So I kind of want to start with a couple of examples , just to make sure we're on the same page of what might look like people pleasing , because I think some people are like I'm not trying to please other people , but , subtly , you're doing stuff because you want them to like you , right ?
You're doing stuff because you want to be validated , you want to feel valued by someone else , you are maybe expecting a certain kind of response from someone , and so , in a subtle way , people pleasing can come off as a bit of a manipulation .
Now , before people freak out because I said this before and people kind of freaked out about it , I don't mean like bad manipulation , like ill willed , necessarily I . I just mean you're behaving in a certain way to create a specified outcome that you'd like to see happen .
Right , that is manipulation , in the same way that me moving this cup over here is manipulation , right , trying to create an outcome . I think , for the most part , a lot of the people tendencies come from childhood trauma .
They come often from a parent child relationship where generally , probably by no fault of the parent on purpose again , no ill intent created this response from the child realizing I need to , you know , behave a certain way in order to get my needs met right , whether that be food or water or emotional needs , whatever that might look like .
And so you know , maybe you were , I don't know , called out for being bad , being too loud , being too needy to whatever else , and you adjust yourself in response to that .

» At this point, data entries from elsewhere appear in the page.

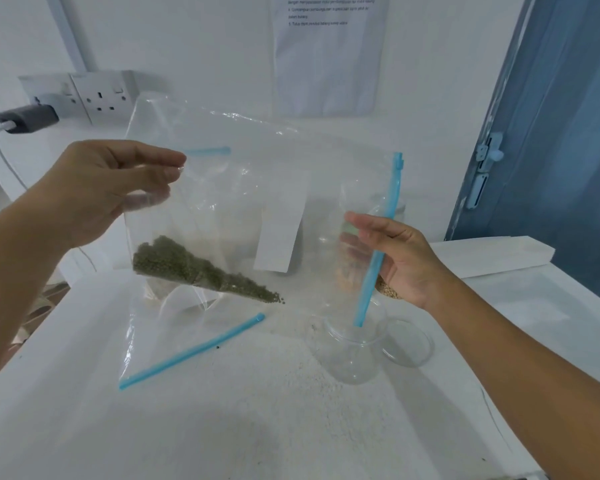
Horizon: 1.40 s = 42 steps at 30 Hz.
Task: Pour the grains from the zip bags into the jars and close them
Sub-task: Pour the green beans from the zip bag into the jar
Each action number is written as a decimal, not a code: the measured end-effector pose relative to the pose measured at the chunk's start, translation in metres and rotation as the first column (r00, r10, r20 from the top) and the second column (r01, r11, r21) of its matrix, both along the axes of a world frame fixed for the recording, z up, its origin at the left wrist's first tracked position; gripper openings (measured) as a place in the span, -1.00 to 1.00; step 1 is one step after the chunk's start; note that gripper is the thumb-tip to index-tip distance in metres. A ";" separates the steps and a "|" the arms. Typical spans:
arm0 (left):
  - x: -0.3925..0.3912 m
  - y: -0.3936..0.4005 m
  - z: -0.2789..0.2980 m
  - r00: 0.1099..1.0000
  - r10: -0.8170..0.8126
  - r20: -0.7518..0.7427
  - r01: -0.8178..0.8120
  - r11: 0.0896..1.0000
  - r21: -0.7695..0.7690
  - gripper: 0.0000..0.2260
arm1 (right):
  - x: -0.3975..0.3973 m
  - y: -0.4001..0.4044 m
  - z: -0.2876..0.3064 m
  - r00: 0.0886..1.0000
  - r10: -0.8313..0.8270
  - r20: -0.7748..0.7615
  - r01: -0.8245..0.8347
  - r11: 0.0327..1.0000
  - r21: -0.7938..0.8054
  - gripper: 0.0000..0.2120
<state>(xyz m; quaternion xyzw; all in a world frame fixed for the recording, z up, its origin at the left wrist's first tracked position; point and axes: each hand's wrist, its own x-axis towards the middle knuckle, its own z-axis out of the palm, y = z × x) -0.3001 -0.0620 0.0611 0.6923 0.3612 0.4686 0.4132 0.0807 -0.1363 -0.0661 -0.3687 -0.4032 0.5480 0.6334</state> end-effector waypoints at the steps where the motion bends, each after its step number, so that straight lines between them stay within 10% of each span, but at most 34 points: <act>1: 0.001 0.000 0.000 1.000 0.002 -0.005 -0.002 1.000 -0.002 -0.27 | 0.000 0.001 0.001 1.000 -0.005 -0.012 0.005 1.000 0.005 -0.75; 42: 0.025 -0.008 0.040 0.992 0.067 -0.111 -0.055 0.992 0.110 -0.82 | -0.001 -0.006 0.002 1.000 -0.006 -0.011 0.007 0.998 0.061 -0.75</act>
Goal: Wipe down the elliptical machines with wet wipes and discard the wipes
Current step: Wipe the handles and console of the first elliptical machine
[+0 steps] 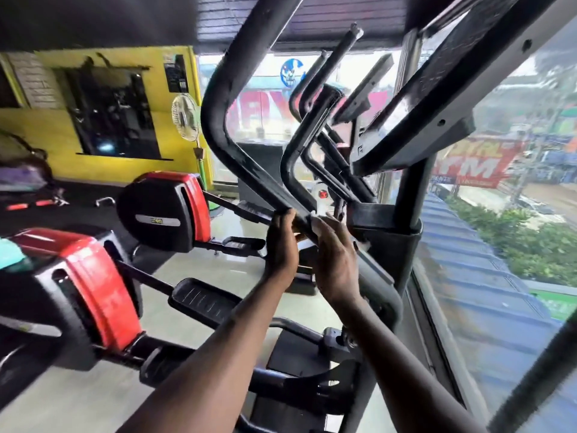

Often this comes from childhood because well , I mean , it could happen later as well but because we don't really have the skills to move through those emotional responses , to process them , and they end up stuck in our bodies , right , like , like I was saying , that gets stuck in your body and you can have all kinds of things from disease to , you know , major
major illness , major chronic pain . You can have a lot of different outcomes and sometimes it manifests smaller , and Gabor Mate has done some research showing some links between people pleasing and cancer . So we'll just you can go look that up .
If you are a people pleaser , you might want to know that repressed anger and people pleasing can be a significant contributor to some of these serious illnesses .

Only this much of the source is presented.